◆ DATA:
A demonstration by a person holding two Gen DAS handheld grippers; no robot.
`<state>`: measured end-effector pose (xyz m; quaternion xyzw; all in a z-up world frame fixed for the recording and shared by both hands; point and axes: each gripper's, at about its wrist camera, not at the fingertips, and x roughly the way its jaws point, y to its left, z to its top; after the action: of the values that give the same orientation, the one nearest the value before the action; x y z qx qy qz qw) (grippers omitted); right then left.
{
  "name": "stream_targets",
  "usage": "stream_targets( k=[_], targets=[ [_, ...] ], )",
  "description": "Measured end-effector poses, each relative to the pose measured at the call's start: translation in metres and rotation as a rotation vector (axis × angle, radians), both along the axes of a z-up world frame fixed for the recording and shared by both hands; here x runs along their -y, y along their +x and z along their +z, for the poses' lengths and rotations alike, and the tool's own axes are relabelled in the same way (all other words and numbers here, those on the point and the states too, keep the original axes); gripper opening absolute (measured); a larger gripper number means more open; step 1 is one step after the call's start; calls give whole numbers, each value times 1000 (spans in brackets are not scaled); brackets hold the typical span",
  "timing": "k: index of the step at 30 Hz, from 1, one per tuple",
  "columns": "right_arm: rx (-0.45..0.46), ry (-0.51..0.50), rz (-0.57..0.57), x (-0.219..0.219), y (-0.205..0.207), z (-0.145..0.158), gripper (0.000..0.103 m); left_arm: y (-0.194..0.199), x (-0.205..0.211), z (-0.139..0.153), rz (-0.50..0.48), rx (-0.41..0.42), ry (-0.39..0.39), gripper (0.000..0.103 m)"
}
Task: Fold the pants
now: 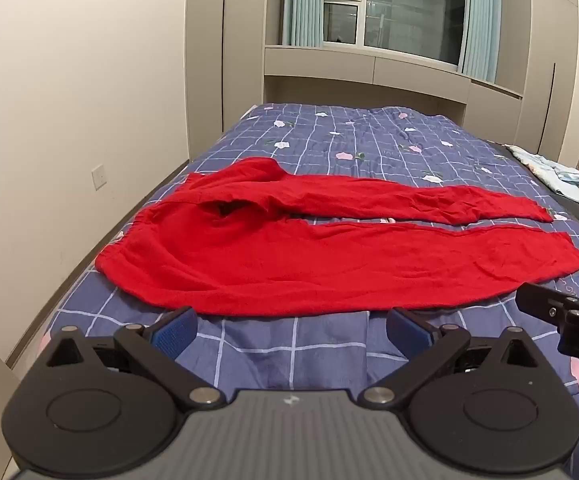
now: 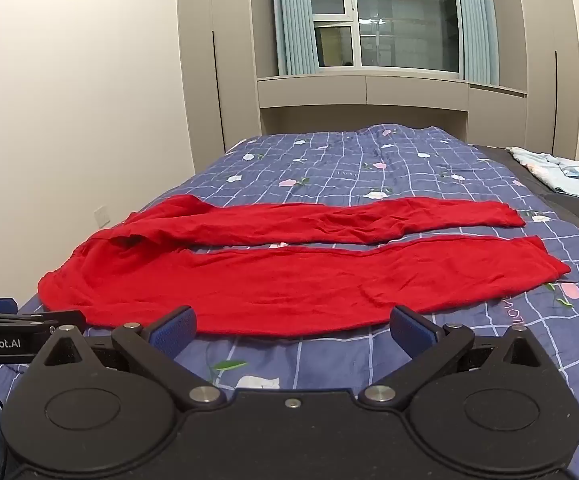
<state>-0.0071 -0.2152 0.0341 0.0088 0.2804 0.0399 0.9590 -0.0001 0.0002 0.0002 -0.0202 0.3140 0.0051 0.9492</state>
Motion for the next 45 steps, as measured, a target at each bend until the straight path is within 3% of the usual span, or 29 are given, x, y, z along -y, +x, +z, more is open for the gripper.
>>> stream_targets(
  k=[45],
  targets=[
    [-65, 3, 4, 0, 11, -9, 103, 5, 3, -12, -11, -36, -4, 103]
  ],
)
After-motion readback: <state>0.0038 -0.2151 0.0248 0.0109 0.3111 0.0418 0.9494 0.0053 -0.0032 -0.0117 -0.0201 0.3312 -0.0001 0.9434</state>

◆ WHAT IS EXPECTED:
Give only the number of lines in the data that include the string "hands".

◆ PROBLEM SOLUTION:
2